▶ DATASET RECORDS
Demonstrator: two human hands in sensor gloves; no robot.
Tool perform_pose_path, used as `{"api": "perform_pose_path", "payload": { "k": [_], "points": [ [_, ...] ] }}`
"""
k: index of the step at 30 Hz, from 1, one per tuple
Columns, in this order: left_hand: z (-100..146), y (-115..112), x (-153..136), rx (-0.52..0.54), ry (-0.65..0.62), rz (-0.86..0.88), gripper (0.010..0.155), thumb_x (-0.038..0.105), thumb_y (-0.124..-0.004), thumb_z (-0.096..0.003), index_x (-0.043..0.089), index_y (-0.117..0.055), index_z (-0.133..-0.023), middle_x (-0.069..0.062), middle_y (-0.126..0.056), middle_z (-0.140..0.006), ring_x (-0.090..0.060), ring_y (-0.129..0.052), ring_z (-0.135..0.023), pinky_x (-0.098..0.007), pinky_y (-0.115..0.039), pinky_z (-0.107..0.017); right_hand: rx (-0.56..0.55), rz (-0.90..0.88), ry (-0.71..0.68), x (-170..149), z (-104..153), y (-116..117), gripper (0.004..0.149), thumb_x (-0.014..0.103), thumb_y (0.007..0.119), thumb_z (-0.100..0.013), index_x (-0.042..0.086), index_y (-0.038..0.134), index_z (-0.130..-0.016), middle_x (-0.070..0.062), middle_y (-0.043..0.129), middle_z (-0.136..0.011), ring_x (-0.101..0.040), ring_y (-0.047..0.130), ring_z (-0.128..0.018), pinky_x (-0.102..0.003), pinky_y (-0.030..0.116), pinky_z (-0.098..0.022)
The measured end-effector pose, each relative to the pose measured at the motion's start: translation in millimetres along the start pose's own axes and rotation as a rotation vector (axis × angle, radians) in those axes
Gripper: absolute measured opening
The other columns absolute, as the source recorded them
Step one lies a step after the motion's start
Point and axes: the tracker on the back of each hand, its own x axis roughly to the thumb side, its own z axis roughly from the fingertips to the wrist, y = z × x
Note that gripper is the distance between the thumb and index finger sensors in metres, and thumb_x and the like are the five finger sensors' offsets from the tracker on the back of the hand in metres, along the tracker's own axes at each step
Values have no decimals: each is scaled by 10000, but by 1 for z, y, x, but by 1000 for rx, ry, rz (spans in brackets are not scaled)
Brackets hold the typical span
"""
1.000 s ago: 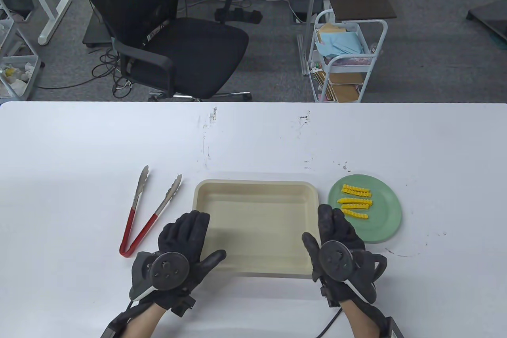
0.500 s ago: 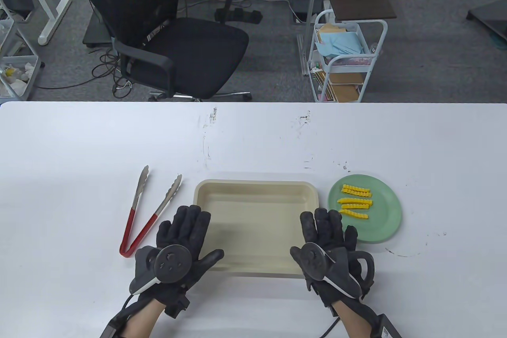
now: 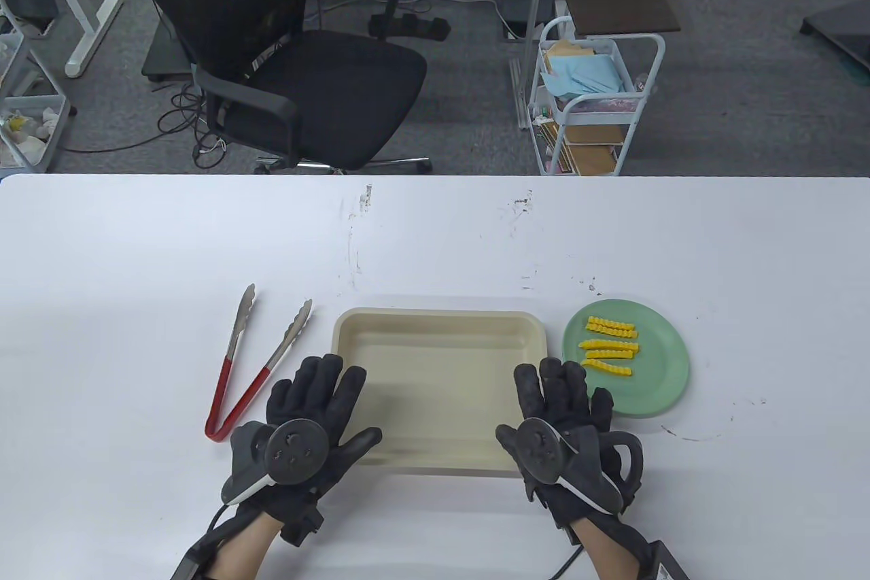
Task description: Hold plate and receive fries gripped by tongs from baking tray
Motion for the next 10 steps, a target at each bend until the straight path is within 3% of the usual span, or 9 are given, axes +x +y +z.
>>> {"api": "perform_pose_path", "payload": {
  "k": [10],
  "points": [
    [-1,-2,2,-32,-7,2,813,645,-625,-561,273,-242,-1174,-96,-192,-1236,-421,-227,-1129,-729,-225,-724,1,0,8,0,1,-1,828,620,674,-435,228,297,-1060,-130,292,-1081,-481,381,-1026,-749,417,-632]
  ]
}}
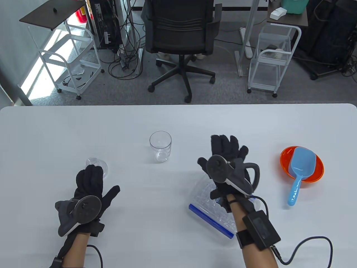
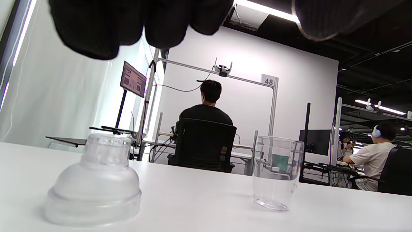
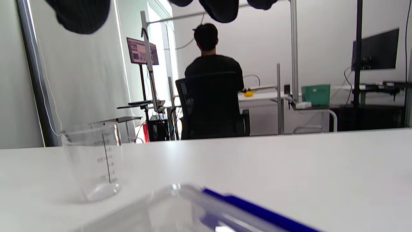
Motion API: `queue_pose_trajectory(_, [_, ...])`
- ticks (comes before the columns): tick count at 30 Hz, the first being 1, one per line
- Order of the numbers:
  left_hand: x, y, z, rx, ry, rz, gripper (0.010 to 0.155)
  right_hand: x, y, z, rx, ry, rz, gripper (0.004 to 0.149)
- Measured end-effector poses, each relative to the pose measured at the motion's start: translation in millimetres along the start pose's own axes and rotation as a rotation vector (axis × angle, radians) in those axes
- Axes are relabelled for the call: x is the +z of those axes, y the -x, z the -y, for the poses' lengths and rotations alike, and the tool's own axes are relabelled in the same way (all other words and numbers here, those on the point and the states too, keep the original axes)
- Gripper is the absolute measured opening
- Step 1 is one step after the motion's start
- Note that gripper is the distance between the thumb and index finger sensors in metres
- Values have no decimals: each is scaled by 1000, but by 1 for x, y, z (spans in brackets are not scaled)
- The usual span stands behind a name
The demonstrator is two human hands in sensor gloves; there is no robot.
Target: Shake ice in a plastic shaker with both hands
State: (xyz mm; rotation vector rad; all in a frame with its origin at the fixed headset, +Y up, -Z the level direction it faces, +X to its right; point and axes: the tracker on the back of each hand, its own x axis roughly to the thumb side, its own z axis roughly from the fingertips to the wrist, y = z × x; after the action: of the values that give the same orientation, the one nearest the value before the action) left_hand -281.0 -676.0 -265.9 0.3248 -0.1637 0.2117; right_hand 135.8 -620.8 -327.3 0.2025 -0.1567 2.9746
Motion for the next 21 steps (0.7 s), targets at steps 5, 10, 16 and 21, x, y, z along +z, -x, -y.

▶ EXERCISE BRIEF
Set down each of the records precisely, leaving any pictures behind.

▶ SOLUTION TO THIS EXERCISE
Demonstrator: two human hands in sensor gloves; no robot.
Tool perform_pose_path, used as `{"api": "perform_pose_path", "payload": { "k": [_], "points": [ [_, ...] ] }}`
"""
k: index of the step at 30 Hz, from 1, one per tuple
Columns, in this order: left_hand: z (-100..146), y (-115..112), x (-153..136), rx (-0.52..0.54), ry (-0.65..0.62), rz (-0.86..0.88), gripper (0.010..0.155), thumb_x (-0.038..0.105), thumb_y (-0.124..-0.004), thumb_z (-0.096..0.003), index_x (-0.043..0.089), index_y (-0.117..0.055), index_z (-0.133..-0.023), middle_x (-0.069..0.062), middle_y (-0.126..0.056), middle_z (-0.140..0.006), ring_x (-0.090..0.060), ring_y (-0.129..0.052), ring_z (-0.135..0.023), pinky_x (-0.098..0.007), pinky_y (-0.115..0.039), pinky_z (-0.107..0.017); right_hand: rx (-0.56..0.55), rz (-0.90..0.88), ry (-0.71..0.68), x (-170..149), z (-104..153), y (-116..117), gripper (0.004..0.149), thumb_x (-0.014..0.103), thumb_y (0.007..0.119), thumb_z (-0.100..0.013), index_x (-0.042..0.086), index_y (-0.038..0.134), index_z (-0.130..-0.016), middle_x (-0.070..0.062), middle_y (-0.043..0.129), middle_z (-0.136..0.011), ring_x (-0.101..0.040), ring_y (-0.047..0.130), ring_z (-0.128..0.018), pinky_x (-0.102..0.003), pinky_y (-0.030..0.116), pinky_z (-0.098..0.022)
The measured end-effector pose, each relative to the pose measured at the motion's start: translation in millimetres along the start pose's own axes and rotation as a rotation vector (axis × angle, radians) in those axes
Gripper: absolute measured opening
The other columns absolute, as the source recorded them
Step one lies a step after the motion's start
Point and axes: the tracker on the back of each hand, its own x axis roughly to the thumb side, its own z axis roughly from the fingertips to the wrist, y = z × x
Note that gripper is the distance between the thumb and index finger sensors in metres, and thumb_x and the like are the five finger sensors' offsets from the tracker on the back of the hand in metres, along the tracker's own axes at each step
Values have no decimals: each is scaled by 10000, but by 1 for z, y, x, but by 1000 for rx, ry, rz (spans in brackets are not scaled)
Brackets hold the typical span
"""
1.000 s ago: 
0.500 s ago: 
now: 
Task description: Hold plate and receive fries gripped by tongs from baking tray
Motion for the next 10 steps, a target at each bend until the straight path is within 3% of the usual span, or 9 are given, axes +x +y +z.
>>> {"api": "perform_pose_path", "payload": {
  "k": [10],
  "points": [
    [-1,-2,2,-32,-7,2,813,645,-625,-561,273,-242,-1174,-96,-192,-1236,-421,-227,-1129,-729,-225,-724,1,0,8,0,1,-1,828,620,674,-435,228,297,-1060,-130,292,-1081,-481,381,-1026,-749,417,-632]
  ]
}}
Motion API: `queue_pose_trajectory(_, [_, ...])`
- ticks (comes before the columns): tick count at 30 Hz, the first being 1, one per line
- Order of the numbers:
  left_hand: x, y, z, rx, ry, rz, gripper (0.010 to 0.155)
  right_hand: x, y, z, rx, ry, rz, gripper (0.004 to 0.149)
- Measured end-effector poses, each relative to the pose measured at the motion's start: translation in millimetres along the start pose's own axes and rotation as a rotation vector (axis × angle, radians) in those axes
- Axes are relabelled for the call: x is the +z of those axes, y the -x, z the -y, for the poses' lengths and rotations alike, and the tool's own axes are relabelled in the same way (all other words and numbers here, those on the point and the states too, keep the original axes)
- Gripper is the absolute measured opening
- Step 1 is one step after the motion's start
- Note that gripper is the distance between the thumb and index finger sensors in metres
- Values have no decimals: each is scaled by 1000, but by 1 for x, y, z (spans in brackets are not scaled)
- The usual span stands behind a name
The demonstrator is two human hands in sensor gloves; there is no robot.
Target: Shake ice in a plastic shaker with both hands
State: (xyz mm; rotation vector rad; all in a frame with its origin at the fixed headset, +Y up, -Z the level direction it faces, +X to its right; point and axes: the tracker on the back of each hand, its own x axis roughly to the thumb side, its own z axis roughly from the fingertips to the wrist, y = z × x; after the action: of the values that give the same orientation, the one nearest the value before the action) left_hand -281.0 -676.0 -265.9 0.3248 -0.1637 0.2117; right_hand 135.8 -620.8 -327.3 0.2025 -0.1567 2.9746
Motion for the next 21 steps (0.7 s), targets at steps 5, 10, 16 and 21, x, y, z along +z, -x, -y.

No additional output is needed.